Fred Gelli explicou que de maneira intuitiva, o homem, desde o tempo das cavernas, sempre olhou a natureza como fonte de inspiração para os problemas diários. Em vez de ater-se ao termo biomimética, que foi cunhado em 1997, o professor prefere falar de inspirações em soluções naturais. “É mais abrangente, inclusive, porque você inclui o que é biônico ou biótico, ou seja, as experiências e inspirações que vêm de organismos vivos, e também inspirações que vêm de referências abióticas”.
Um exemplo de referência abiótica são os cristais de rocha que podem, segundo Gelli, ser uma inspiração interessante para uma série de soluções de um jeito da natureza de resolver, nesse caso, problemas estruturais.
A biomimética significa, então, o aproveitamento da experiência que a natureza vem experimentando há 3,8 bilhões de anos, para “criar soluções para problemas muito parecidos cm os que nós temos no nosso dia a dia”. A evolução da ideia e do princípio contidos na natureza foi sendo amadurecida durante milhões de anos e o homem pode observar essas ideias e trazê-las para uma ação concreta hoje. E com uma vantagem, ressaltou Gelli. “Deus não cobra direito autoral de ninguém”, disse .

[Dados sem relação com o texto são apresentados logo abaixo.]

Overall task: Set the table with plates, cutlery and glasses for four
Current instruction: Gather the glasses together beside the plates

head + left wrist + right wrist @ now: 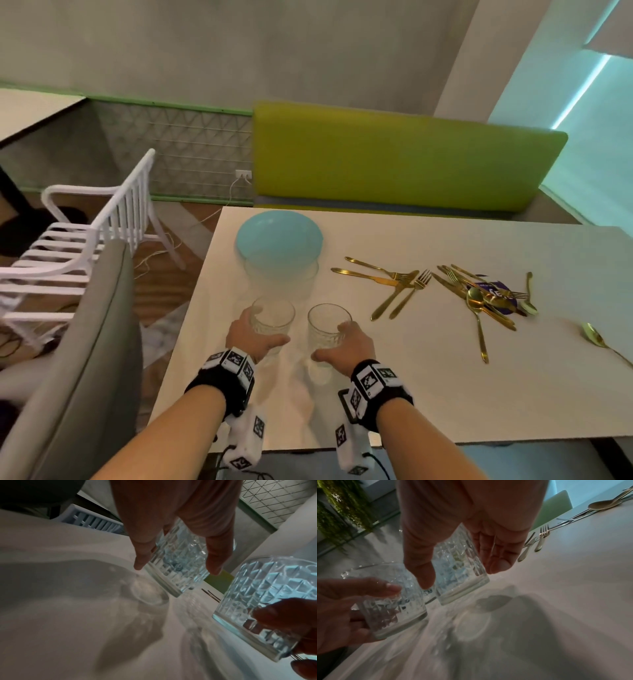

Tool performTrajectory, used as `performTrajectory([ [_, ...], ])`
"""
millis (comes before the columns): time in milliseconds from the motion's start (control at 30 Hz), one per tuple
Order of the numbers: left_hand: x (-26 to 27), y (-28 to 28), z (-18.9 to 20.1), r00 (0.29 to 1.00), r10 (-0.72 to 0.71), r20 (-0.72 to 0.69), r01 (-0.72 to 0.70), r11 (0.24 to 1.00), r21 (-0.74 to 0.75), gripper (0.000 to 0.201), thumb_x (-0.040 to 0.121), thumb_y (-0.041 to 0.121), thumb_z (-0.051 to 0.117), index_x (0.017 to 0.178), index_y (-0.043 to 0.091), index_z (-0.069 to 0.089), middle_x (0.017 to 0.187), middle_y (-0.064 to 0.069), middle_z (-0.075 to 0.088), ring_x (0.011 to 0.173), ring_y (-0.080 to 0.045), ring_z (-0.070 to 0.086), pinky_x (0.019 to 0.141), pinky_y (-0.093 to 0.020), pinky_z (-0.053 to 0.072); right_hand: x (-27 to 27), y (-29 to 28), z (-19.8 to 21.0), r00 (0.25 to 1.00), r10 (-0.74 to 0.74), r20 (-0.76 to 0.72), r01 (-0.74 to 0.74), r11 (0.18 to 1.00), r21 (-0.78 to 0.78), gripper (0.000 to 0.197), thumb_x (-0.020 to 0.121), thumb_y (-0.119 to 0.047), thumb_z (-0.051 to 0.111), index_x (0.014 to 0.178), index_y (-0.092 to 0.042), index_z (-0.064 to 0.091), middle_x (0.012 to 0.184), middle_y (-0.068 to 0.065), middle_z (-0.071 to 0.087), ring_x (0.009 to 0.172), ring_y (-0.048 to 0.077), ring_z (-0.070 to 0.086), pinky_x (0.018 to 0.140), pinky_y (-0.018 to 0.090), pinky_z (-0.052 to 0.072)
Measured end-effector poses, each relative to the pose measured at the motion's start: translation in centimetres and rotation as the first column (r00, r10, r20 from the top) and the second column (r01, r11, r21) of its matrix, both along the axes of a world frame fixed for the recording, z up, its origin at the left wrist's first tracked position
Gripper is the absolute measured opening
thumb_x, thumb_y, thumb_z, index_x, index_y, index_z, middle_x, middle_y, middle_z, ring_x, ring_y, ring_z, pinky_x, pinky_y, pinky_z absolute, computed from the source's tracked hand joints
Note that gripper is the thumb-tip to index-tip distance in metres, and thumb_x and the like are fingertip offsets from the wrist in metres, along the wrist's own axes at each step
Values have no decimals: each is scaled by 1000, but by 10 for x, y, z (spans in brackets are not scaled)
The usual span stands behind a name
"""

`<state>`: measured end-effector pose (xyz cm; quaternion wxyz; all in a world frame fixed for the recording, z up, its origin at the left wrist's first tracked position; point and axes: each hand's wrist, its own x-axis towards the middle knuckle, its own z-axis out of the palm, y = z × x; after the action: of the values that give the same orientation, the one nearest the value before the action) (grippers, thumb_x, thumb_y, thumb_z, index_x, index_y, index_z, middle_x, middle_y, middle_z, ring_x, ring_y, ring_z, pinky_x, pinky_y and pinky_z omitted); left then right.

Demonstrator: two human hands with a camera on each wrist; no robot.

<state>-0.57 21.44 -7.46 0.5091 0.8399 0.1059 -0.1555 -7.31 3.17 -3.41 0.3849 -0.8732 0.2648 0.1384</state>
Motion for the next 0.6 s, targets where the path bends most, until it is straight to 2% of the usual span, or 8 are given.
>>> performTrajectory([
  [133,9,12,-7,1000,24,-10,-24,998,-54,90,56,16,90,134,16,46,139,-15,49,129,-28,48,104,-36,42,12,15,-5,1000,2,0,-2,1000,16,89,63,-37,80,137,-13,37,137,4,50,127,22,47,99,26,41],
  [300,17,18,-15,998,54,-16,-56,989,-138,93,54,11,90,135,16,45,140,-13,49,133,-24,44,108,-40,40,24,28,-14,999,-26,33,25,999,31,86,62,-35,81,136,-15,39,134,5,51,125,22,48,99,27,42],
  [467,25,19,-18,997,80,-4,-79,981,-175,105,42,13,92,135,17,44,140,-15,48,133,-24,43,108,-41,41,35,36,-24,996,-61,71,59,998,34,84,59,-33,81,132,-18,41,129,6,53,121,22,50,97,29,44],
  [600,31,19,-20,996,87,-1,-86,984,-156,98,51,6,91,137,15,43,140,-15,48,132,-25,45,108,-40,41,44,38,-31,991,-99,88,97,995,35,82,58,-32,81,129,-17,41,127,7,52,120,24,49,97,31,45],
])
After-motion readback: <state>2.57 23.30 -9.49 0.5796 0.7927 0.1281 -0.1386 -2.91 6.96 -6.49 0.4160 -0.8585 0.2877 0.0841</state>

O professor destacou também que as inspirações podem vir de fontes diferentes e trazer soluções para qualquer área do conhecimento. Um exemplo clássico é o velcro, que foi inspirado nos carrapichos, que são sementes que grudam nos animais para pegar carona e espalhar as espécies. Há soluções mais estratégicas, buscando entender como a natureza “faz negócios”, observando-se como ela equaciona e faz relacionamentos.
“É um campo infinito de possibilidades”, disse Gelli. Completou que se trata de um “desafio monumental”. Na avaliação do professor da PUC-RJ, esse banco de ideias está aí, à disposição de todas as pessoas para que elas possam ir beber nessa fonte.